L’Umbria che vorrei

Incursione nelle fantasie del passato

Anno di pubblicazione: 2000 – © di Francesco Pandolfi Balbi

Vivo in un luogo che molti naturalisti sognano: la Verde Umbria.
Vivo ad Assisi, la città che tutto il mondo conosce per la semplicità del Santo che la rese famosa.

“Beato te!” mi dicono.

Sì, però l’erba del vicino è sempre più verde.

Penso da sempre che anche questa terra abbia le sue brutture, penso da sempre che vivere fra gente abituata da generazioni a chinare la testa non faccia per me. Per anni avrei voluto fuggire, per anni, sentendomi solo, ho maledetto questi luoghi.

Poi ho scoperto perché la gente è così chiusa e ho cominciato a capire e ad accettare, anche se continuo a sentirmi cittadino di un’altra terra, anche se il sapore dolciastro delle tonache lo percepisco spesso come insidioso, ipocrita; mi ripugna.

Da molti anni devo gestire tanta rabbia; una rabbia che, fino al momento della nascita di Internet, dovevo sfogare in totale solitudine, alieno in un mondo di alieni.

Quanti sogni mi hanno rapito! Quale mondo avevo costruito, coccolato, nutrito attimo dopo attimo… in me.

“Se non ci fosse questa squallida valle” pensavo “sarebbe tutto diverso.”

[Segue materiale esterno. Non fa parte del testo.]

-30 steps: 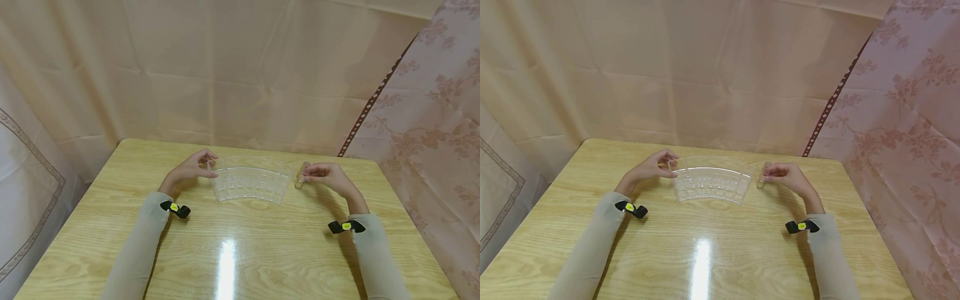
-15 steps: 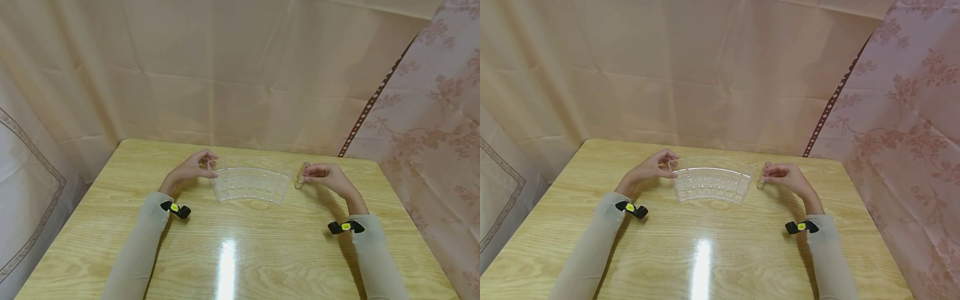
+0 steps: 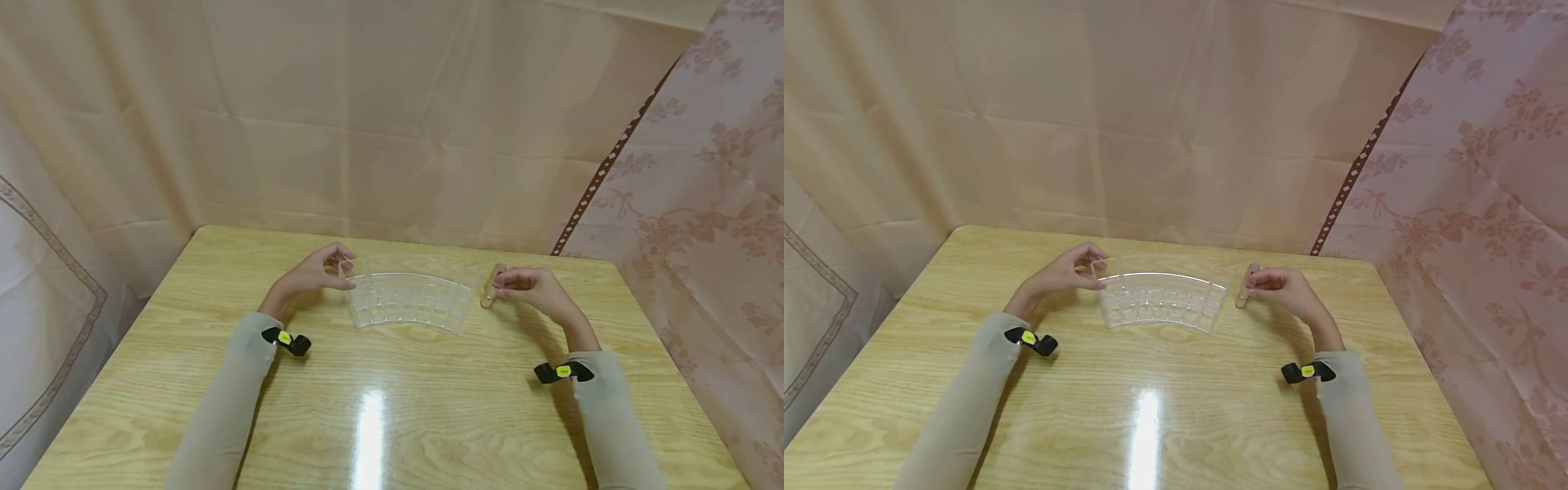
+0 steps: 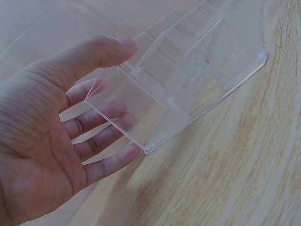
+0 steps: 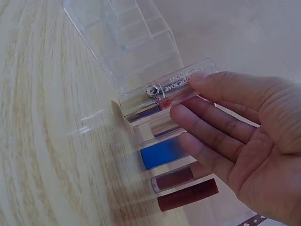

Ricordo che, nelle giornate di nebbia novembrina, tornavo sempre in quella che da sempre sentivo come la mia unica casa: la cima incantata del monte Subasio. Benché la nebbia mi abbia sempre fatto sentire limitato, oppresso quando vi sono immerso, uscirne e vederla distesa come un mare malinconico è per me lo spettacolo più bello: la valle, con le brutture e la grettezza che troppo spesso mi soffocano, scompare partorendo la più incerta, sognante e infinita delle distese.

So che molti desidererebbero essere al mio posto e apprezzo le mie fortune. Ma qualsiasi medaglia ha il suo rovescio, e ognuno cerca sempre di migliorare la propria condizione. Così io sognavo, sognavo che ai piedi di Assisi ci fosse un bel mare dolce e ricco di vita. Ne assaporavo le brezze notturne, il clima ben più mite; colori e sfumature, profumi e fragranze evanescenti, la risacca e la salsedine ovunque presente erano i miei amici mai trovati, quelli che vivono oltre il contingente e donano senza nulla chiedere… proprio come Madre Natura e gli altri suoi figli prediletti, quegli umani così rari che ancora ricordano chi sono e di cosa fanno parte.

Altre volte, quando le serate più limpide regalavano l’impressione d’aver raggiunto il tetto del mondo, osservavo le stelle; mi chiedevo come possa pensare, l’Uomo, di essere solo nell’universo. Immaginavo miliardi di altre creature – diverse, ma bellissime per il solo fatto di essere vive – impegnate nella danza dell’esistenza, ognuna alle prese con i problemi donati loro dalla vita per “farsi le ossa”, proprio come me.

Sovente abbassavo lo sguardo. Novecento metri sotto di me, sulla E45 (una linea grigia che con pochi metri separa la valle in due dimensioni distanti decenni l’una dall’altra), correvano le luci bianche e rosse delle auto, ognuna con uno scopo, ognuna conduceva uno o più universi verso il loro destino. Pensavo al silenzio e alla chiarezza che regnavano intorno a me, li confrontavo con le piccole esigenze che generano i grandi problemi di chi viaggia insieme a quelle lucine distanti e scoprivo, attimo dopo attimo, come diverse realtà isolate possano coesistere in un unico spazio, in un unico tempo.

Quanto può essere infinita, la vita! Infinita più del sogno che la genera, più del dubbio che la mette alla prova e la spinge verso nuovi orizzonti, più della diversità che si svela al ricercatore… figuriamoci, poi, quella apparente!

Se una persona soffre non lo fa certo per negligenza, lo fa per incapacità. Benvenuta, incapacità, se mi regali sogni e pensieri così belli!